Spring Valley Senior Center welcomes several new members this year.

The center welcomes a few Monday and Friday quilters, a couple of new line-dancers and crafters willing to try new projects from adult coloring, greeting card cut-outs, Tunisian crochet, and clay garden decor to wire trees, besides a couple of new card-players trying Canasta as well as Euchre.

We also welcome Joy Burns on staff, working in the kitchen. She has jumped right in and helps fix some of the extras we’ve been missing. She’s very organized and has a fun and witty personality. Come join us.

The center will hold its annual meeting and volunteer appreciation reception 1 p.m. Thursday, May 12. Before the meeting, come for a lunch of pulled pork and green beans. Please call in your reservations to 937-862-4475.

Jeanie Hughes will play the organ during the meal. We will have a brief meeting to re-appoint and elect our board members. There are two openings and Judy York and Hilde Stepler have agreed to run, besides possible nominations from the floor. Then we’ll jump right in to our program, “All About Hats and Purses.”

Spring Valley’s Diana Myers will have her collection of hats to tell you about and Ruth Whitney will be showing off her purse collection. We can have a purse exchange — if you bring a used (but still good condition) purse, you can trade it with someone else. If you bring a hat – decorate one, we’ll have a hat parade. Then we will honor our volunteers, who do so much at our center. Several are listed and all are important but we have chosen two to receive special awards this year — Jeanie Hughes and Louise Stocker.

Jeanie Hughes plays organ or piano at lunch generally the second and fourth Thursday of the month. Jeanie was born and raised in Spring Valley, the daughter of Allen and Ruth Ala Wheeler.

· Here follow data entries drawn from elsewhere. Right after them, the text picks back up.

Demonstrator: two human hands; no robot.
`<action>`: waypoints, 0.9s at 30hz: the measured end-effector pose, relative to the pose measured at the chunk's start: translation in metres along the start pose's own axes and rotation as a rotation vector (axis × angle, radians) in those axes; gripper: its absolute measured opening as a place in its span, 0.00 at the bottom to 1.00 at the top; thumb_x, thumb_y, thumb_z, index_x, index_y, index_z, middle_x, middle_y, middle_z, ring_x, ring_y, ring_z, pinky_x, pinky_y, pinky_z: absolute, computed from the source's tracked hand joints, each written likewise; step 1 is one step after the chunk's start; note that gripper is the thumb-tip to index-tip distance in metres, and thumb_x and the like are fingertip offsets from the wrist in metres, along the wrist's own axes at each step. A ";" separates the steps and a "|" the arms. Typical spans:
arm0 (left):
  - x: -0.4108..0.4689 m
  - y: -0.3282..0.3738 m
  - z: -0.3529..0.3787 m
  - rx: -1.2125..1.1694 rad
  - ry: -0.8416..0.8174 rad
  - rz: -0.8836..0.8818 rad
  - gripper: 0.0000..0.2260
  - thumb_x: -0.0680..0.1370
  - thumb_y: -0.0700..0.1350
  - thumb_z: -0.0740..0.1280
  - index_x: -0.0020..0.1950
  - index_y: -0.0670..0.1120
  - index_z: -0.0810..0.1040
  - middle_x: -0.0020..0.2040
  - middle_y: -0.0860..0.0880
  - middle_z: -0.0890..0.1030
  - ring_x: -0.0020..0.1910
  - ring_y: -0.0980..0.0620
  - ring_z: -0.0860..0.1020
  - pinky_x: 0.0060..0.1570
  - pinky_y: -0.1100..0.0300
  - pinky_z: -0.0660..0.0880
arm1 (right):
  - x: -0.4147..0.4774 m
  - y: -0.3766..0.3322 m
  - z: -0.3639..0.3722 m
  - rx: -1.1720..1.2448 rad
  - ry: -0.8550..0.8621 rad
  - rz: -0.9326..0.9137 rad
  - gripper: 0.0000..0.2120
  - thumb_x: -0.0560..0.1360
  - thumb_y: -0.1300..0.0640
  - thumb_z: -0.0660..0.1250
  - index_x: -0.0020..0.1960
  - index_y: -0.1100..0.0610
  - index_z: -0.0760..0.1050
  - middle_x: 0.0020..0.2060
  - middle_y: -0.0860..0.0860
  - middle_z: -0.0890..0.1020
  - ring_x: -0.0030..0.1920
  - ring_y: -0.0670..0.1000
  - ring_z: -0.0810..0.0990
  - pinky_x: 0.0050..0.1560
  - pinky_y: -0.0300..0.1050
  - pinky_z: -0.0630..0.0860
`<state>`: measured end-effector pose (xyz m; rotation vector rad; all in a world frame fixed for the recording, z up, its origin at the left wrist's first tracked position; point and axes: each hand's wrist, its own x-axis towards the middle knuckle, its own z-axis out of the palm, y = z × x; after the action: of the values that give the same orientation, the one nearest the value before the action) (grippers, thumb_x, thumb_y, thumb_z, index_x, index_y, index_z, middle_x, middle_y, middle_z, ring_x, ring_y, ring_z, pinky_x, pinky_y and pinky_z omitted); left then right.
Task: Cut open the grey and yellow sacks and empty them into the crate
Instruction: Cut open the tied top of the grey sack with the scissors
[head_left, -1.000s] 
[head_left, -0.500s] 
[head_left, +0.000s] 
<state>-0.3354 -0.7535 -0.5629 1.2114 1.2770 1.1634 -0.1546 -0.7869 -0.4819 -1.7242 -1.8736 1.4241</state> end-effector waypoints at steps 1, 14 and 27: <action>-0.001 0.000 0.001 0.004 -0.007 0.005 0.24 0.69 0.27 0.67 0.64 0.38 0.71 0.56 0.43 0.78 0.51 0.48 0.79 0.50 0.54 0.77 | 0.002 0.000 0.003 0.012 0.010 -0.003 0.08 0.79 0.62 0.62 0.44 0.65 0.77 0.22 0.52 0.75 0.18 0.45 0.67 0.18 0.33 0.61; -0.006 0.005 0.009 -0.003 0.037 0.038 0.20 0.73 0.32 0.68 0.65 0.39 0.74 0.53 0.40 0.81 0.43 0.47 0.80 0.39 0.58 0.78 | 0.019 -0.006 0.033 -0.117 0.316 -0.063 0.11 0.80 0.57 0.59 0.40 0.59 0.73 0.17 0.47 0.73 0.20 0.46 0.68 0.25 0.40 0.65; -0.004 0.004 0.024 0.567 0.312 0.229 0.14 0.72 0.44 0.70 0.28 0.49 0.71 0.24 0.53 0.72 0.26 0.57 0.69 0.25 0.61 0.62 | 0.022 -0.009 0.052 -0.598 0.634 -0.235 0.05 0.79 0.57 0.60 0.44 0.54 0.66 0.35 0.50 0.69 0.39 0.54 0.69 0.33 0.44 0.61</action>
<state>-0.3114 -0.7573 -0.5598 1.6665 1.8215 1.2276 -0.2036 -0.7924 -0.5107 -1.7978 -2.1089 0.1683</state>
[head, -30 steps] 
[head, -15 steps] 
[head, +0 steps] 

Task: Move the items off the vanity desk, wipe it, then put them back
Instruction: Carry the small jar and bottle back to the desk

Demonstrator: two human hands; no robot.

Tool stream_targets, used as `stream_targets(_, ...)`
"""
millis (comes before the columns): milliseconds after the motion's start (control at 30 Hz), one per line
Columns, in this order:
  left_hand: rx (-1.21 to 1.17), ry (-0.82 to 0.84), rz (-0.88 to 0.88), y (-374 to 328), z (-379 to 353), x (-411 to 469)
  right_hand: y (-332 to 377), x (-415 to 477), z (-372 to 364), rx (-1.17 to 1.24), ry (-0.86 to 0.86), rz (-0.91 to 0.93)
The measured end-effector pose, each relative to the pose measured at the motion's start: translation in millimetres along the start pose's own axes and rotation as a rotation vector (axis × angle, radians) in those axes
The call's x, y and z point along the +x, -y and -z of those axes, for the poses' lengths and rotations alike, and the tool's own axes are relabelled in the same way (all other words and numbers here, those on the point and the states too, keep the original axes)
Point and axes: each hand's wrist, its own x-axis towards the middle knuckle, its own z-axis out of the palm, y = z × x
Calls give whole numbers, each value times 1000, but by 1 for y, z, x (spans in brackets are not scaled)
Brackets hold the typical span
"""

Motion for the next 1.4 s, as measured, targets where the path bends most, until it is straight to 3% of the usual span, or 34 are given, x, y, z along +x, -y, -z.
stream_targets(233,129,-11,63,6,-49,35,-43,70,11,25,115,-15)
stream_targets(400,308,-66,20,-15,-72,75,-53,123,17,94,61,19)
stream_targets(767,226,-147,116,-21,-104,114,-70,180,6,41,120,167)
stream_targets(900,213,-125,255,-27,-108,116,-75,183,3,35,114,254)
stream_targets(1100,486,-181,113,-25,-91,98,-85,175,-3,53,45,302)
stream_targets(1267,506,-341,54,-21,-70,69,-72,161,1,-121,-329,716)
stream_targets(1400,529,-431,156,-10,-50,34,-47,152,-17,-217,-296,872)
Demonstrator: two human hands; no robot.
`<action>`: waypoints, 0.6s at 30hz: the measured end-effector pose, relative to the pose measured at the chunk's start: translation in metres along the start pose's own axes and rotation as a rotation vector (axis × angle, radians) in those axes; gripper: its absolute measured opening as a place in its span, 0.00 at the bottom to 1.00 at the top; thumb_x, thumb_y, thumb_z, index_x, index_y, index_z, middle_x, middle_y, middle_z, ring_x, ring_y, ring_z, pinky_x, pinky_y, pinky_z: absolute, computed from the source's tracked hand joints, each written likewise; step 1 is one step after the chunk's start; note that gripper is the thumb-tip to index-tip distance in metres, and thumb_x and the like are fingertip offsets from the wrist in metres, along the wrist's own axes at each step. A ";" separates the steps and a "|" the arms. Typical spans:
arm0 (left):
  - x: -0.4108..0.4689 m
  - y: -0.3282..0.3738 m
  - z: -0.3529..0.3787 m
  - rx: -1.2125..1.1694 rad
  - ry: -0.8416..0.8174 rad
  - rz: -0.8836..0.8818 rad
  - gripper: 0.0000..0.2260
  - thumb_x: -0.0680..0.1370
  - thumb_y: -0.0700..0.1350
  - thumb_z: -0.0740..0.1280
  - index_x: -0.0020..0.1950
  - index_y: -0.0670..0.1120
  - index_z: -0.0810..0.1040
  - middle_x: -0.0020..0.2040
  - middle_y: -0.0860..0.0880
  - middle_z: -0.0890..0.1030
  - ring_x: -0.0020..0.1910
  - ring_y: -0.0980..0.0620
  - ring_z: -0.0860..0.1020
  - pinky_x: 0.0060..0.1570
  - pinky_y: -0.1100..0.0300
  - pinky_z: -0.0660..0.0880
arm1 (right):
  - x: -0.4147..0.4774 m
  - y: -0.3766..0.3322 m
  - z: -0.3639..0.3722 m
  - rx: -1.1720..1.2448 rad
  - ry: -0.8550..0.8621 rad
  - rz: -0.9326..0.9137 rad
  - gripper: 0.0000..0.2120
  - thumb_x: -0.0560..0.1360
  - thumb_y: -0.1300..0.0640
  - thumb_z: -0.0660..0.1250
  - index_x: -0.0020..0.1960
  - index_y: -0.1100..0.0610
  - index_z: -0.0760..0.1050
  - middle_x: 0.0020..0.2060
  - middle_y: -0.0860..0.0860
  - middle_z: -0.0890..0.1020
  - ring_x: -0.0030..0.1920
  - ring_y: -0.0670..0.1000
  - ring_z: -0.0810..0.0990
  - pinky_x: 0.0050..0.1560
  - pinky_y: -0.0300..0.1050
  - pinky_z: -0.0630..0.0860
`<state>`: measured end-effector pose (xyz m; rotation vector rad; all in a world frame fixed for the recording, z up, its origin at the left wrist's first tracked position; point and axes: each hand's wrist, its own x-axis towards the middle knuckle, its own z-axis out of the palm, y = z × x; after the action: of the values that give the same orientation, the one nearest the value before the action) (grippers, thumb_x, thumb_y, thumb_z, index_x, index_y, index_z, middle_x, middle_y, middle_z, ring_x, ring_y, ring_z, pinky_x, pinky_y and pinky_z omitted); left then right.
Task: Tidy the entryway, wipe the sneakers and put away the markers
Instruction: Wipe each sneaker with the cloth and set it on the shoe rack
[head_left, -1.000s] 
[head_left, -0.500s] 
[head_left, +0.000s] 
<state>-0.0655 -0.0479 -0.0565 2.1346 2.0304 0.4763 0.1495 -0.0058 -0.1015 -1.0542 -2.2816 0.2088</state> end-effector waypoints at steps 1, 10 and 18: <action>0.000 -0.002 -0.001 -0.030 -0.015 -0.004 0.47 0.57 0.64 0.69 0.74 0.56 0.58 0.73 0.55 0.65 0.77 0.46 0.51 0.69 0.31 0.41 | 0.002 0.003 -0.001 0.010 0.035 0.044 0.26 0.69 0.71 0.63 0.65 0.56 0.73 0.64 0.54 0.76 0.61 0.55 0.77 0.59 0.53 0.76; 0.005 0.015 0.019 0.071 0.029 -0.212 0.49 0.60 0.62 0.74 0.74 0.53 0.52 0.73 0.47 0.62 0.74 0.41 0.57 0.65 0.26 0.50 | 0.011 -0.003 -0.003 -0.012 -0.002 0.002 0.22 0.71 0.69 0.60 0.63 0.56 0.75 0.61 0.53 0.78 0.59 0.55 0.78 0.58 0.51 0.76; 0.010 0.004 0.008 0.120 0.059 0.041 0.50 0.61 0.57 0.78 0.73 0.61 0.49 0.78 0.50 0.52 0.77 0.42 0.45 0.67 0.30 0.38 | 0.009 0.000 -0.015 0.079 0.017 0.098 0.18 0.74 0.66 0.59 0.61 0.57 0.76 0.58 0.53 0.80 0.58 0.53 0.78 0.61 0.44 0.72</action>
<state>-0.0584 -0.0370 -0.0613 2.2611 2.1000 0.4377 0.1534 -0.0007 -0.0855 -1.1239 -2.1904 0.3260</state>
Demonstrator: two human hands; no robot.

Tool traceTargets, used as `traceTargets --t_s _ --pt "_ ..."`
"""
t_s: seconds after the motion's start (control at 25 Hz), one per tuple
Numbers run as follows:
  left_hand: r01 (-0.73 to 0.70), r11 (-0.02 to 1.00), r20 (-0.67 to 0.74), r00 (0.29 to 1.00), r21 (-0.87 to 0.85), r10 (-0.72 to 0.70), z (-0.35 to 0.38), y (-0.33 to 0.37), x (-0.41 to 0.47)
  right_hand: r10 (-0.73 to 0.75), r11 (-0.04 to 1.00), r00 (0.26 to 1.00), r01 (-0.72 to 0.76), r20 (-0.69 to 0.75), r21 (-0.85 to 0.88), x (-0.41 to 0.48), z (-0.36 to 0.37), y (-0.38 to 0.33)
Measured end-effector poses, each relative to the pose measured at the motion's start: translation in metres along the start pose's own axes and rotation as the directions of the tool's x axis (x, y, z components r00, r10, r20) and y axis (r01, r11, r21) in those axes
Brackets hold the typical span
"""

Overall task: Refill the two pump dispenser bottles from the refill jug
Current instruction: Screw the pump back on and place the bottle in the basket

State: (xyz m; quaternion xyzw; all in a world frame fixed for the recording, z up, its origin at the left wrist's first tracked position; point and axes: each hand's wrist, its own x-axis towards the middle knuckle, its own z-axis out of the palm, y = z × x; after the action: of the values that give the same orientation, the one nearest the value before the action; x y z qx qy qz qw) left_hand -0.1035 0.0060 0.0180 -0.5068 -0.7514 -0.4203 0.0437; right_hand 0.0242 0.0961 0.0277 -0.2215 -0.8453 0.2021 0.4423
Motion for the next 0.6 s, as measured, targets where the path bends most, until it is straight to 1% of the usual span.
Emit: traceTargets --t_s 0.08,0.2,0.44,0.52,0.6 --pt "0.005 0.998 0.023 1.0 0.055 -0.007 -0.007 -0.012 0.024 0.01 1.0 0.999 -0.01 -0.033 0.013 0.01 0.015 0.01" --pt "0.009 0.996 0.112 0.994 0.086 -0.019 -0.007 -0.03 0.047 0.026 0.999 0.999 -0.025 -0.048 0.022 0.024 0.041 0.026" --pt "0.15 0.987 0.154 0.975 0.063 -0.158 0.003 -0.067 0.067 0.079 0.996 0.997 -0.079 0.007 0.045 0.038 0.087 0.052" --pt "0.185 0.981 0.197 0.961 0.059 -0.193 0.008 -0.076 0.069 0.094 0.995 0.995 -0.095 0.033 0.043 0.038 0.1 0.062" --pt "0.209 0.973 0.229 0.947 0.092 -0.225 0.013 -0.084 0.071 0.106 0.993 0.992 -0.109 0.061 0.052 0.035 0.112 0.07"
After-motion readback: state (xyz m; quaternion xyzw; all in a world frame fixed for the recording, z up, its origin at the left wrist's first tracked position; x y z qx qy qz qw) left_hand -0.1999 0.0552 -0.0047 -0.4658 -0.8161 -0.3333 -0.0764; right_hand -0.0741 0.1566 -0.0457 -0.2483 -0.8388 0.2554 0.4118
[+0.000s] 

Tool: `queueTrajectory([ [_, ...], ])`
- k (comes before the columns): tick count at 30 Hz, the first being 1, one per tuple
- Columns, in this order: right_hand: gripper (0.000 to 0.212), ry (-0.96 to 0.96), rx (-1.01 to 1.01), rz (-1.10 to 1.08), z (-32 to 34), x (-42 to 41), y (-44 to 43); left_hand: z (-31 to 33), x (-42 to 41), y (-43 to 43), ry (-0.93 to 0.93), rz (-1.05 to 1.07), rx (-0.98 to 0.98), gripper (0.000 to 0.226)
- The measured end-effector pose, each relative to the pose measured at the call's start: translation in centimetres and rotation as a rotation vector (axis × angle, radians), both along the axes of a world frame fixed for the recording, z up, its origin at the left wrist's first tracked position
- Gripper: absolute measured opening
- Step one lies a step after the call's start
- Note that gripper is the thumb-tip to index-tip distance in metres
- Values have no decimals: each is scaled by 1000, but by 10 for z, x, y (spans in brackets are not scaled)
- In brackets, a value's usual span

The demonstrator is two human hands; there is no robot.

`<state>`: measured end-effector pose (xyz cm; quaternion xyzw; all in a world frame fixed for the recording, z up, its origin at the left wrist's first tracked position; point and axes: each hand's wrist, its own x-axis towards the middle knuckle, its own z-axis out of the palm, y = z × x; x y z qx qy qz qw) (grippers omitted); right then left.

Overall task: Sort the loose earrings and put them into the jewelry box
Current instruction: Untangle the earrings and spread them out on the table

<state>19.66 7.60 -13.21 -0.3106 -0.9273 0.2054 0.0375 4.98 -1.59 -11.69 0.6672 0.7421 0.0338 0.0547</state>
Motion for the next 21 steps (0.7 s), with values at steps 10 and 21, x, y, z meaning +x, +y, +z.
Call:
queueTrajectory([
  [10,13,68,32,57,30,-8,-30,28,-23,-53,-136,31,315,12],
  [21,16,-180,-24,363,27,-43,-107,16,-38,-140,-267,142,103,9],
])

Many area boys got their first haircut from her dad. She had four brothers, Wayne, Joe, David, and Warren. She met Russell Hughes in grade school at Spring Valley and they began dating from about seventh grade. They married when she was 17 and she left school, but finished after raising her children.

She graduated from Xenia High School in 1979. Russell went to barber school and went to work in Yellow Springs, where he had his own shop for some time. When his father, Floyd Hughes, decided to retire from Moorman Feeds, Russell left barbering and took over his father’s job. He did well in the feed supply business and made a lot of connections in the farm community, getting into selling some real estate.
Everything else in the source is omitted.